Cheng-Hong Yang1, Yu-Huei Cheng, Cheng-Huei Yang, Li-Yeh Chuang.   

Abstract

Polymerase chain reaction-restriction fragment length polymorphism (PCR-RFLP) is useful in small-scale basic research studies of complex genetic diseases that are associated with single nucleotide polymorphism (SNP). Designing a feasible primer pair is an important work before performing PCR-RFLP for SNP genotyping. However, in many cases, restriction enzymes to discriminate the target SNP resulting in the primer design is not applicable. A mutagenic primer is introduced to solve this problem.
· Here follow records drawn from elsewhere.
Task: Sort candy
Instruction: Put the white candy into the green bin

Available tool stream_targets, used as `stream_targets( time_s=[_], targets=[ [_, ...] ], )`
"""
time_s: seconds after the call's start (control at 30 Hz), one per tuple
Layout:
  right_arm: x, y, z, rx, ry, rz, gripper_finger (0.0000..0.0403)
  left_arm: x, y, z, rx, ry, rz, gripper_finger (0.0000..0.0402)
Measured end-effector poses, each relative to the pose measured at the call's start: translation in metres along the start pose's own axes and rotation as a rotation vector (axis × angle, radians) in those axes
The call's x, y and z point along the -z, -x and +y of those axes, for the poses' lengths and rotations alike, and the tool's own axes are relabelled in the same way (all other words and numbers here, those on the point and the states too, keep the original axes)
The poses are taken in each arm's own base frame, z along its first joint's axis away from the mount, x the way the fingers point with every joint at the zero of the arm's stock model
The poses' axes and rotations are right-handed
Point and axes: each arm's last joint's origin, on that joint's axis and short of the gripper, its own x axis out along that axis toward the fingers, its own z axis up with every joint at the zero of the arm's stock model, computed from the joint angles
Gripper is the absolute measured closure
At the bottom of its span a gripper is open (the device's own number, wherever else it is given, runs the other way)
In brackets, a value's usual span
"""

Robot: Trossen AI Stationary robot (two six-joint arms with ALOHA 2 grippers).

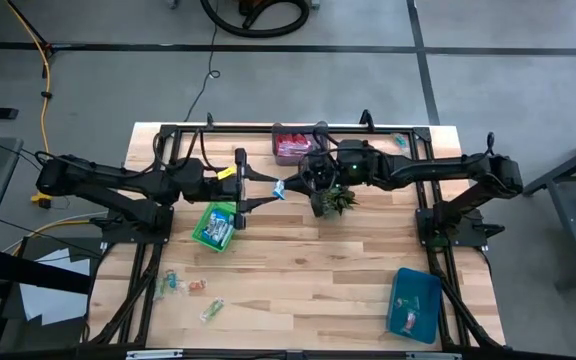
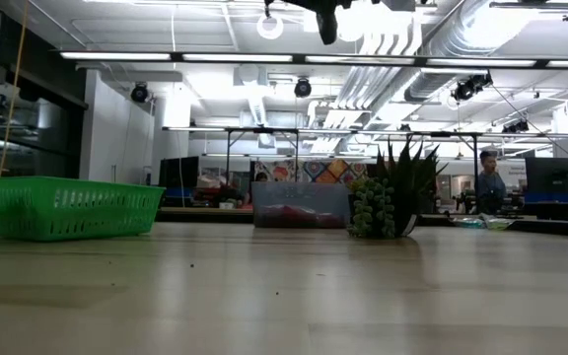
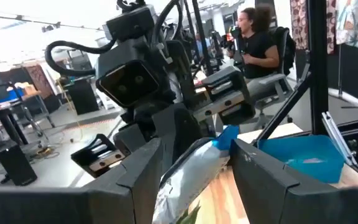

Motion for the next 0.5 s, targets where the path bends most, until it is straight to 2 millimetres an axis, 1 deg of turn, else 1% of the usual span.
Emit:
stream_targets(
  time_s=[0.33,0.43,0.5],
  targets=[
    [-0.0053,-0.0004,0.001,-0.012,0.008,-0.057,0.0402,0.0015,-0.0001,0.0005,0.0,-0.014,0.014,0.0229],
    [-0.0052,-0.0004,0.001,-0.011,0.008,-0.056,0.0402,0.0014,-0.0001,0.0005,0.0,-0.043,0.013,0.0243],
    [-0.0051,-0.0004,0.001,-0.011,0.008,-0.056,0.0402,0.0015,-0.0001,0.0006,-0.001,-0.048,0.014,0.0262]
  ],
)
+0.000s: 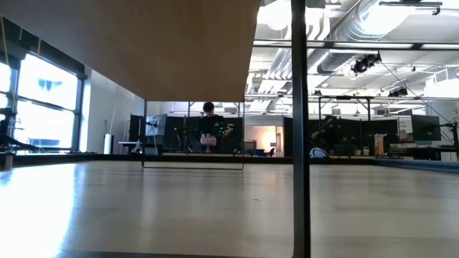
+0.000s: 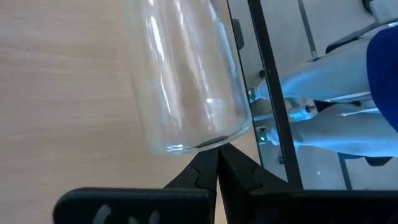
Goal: Sort vases onto shelf
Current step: Put the top transparent vase on the shelf to align with the other transparent vases
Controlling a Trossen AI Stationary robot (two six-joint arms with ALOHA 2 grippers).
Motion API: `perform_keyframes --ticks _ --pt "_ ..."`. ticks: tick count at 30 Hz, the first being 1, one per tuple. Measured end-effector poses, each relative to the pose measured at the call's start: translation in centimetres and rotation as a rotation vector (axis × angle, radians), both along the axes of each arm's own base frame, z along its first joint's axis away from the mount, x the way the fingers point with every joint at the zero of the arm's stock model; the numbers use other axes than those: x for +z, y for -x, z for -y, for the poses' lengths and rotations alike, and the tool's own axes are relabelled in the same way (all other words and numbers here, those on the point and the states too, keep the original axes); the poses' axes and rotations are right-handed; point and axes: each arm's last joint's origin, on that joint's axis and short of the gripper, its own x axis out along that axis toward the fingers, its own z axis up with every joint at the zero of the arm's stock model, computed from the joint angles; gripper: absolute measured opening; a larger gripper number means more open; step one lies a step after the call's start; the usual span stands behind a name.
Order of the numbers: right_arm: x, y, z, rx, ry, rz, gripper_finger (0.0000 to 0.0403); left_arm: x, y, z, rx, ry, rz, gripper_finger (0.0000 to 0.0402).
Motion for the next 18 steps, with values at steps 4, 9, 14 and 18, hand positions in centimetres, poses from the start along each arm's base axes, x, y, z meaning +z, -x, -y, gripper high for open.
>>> perform_keyframes --ticks 4,9,14,18 --pt "1.0 0.3 0.2 0.016 -0.038 0.022 0.0013 0.0 -0.1 0.0 0.005 -0.005 0.014 0.0" --pt "1.6 -0.5 -0.2 0.075 -0.085 0.087 0.0004 -0.1 -0.1 -0.2 0.01 -0.012 0.002 0.0" --pt "2.5 -1.4 0.3 0.11 -0.115 0.167 0.0 -0.5 -0.3 -0.7 0.021 -0.014 -0.008 0.0" --pt "3.3 -1.4 0.7 0.119 -0.141 0.19 0.0 -1.4 -0.6 -1.1 0.036 0.005 -0.016 0.0"
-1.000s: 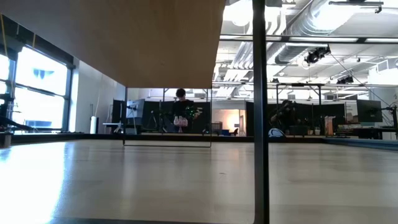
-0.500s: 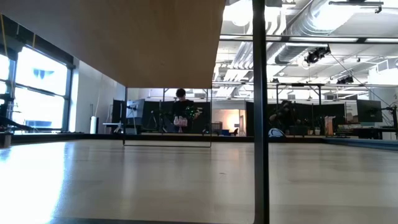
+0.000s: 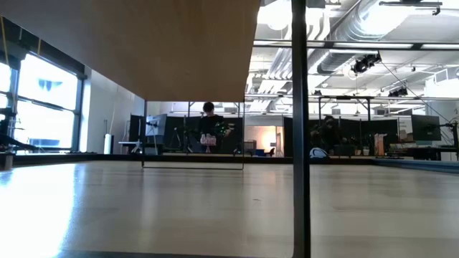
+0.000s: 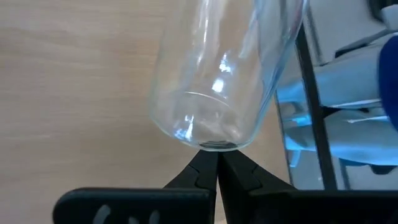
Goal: Sort vases onto shelf
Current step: Put the top transparent vase on the shelf to align with the other transparent vases
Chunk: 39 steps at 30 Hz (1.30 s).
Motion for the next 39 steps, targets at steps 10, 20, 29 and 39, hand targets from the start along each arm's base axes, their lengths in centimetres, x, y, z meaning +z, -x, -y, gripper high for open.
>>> perform_keyframes --ticks 10,20,29,39 --pt "1.9 0.3 1.8 0.035 -0.051 0.013 0.0 -0.9 -1.1 -0.1 -0.021 0.108 0.068 0.0" --pt "2.2 -0.8 3.5 0.104 -0.053 0.025 0.0 -1.5 -1.4 -0.2 -0.05 0.135 0.02 0.0" --pt "2.4 -1.4 4.2 0.177 -0.075 0.043 0.0 -1.7 -1.3 -0.4 -0.044 0.136 -0.01 0.0" --pt "2.4 -1.4 4.2 0.184 -0.099 0.032 0.0 -1.8 -1.6 -1.1 -0.013 0.097 -0.001 0.0"
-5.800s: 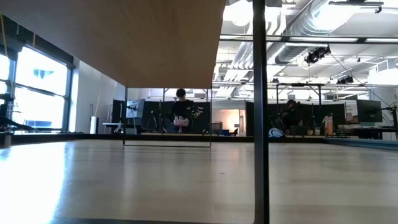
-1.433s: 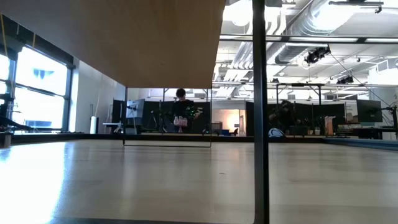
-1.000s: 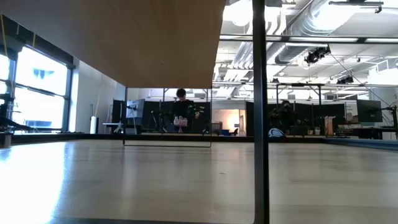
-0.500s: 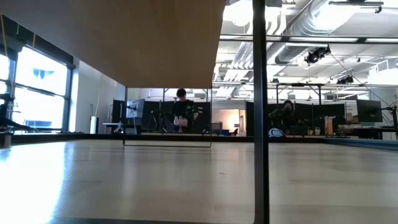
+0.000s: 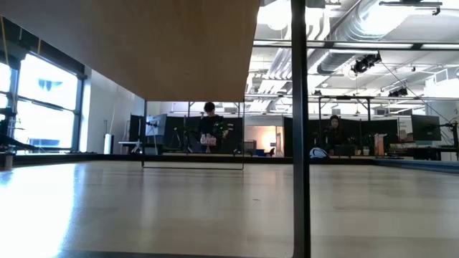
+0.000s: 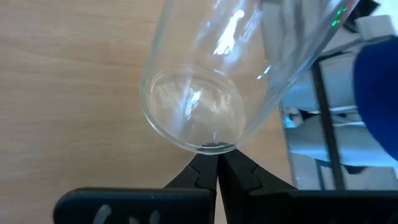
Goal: Sort vases onto shelf
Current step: Put the top transparent vase on the shelf to align with the other transparent vases
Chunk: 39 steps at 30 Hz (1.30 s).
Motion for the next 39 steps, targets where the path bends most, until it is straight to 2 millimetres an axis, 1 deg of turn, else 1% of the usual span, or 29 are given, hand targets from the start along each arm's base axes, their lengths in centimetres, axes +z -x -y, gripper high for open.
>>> perform_keyframes --ticks 3,7,10,16,23,39 --pt "0.0 0.1 -0.1 -0.002 0.0 -0.001 0.0 0.4 0.3 -0.1 0.022 -0.036 0.021 0.0" --pt "0.2 0.1 -0.1 -0.002 -0.005 0.011 0.0 1.0 1.0 -0.5 0.047 -0.031 0.009 0.0" --pt "0.1 0.0 -0.1 -0.002 -0.004 0.01 0.0 1.0 1.2 -0.5 0.054 -0.02 -0.018 0.0" --pt "0.1 -0.1 -0.1 0.009 0.003 0.017 0.0 1.2 1.4 0.0 0.04 0.011 -0.02 0.0" --pt "0.1 -0.1 -0.1 0.008 0.003 0.02 0.0 0.8 1.9 -0.1 0.056 -0.008 -0.086 0.0" --pt "0.5 -0.4 -0.2 0.017 -0.006 0.07 0.0 1.0 2.1 0.0 0.048 0.031 -0.109 0.0"
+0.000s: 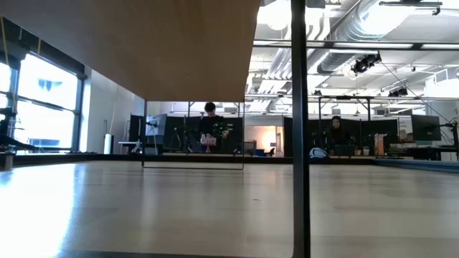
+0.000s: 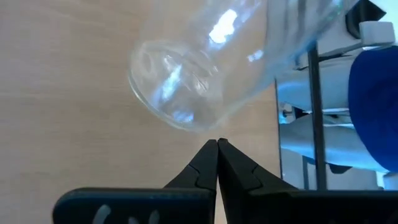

GA-based Mismatch PCR-RFLP Primers Design (GAMPD) provides a method that uses a genetic algorithm to search for optimal mutagenic primers and available restriction enzymes from REBASE. In order to improve the efficiency of the proposed method, a mutagenic matrix is employed to judge whether a hypothetical mutagenic primer can discriminate the target SNP by digestion with available restriction enzymes. The available restriction enzymes for the target SNP are mined by the updated core of SNP-RFLPing. GAMPD has been used to simulate the SNPs in the human SLC6A4 gene under different parameter settings and compared with SNP Cutter for mismatch PCR-RFLP primer design. The in silico simulation of the proposed GAMPD program showed that it designs mismatch PCR-RFLP primers. The GAMPD program is implemented in JAVA and is freely available at http://bio.kuas.edu.tw/gampd/.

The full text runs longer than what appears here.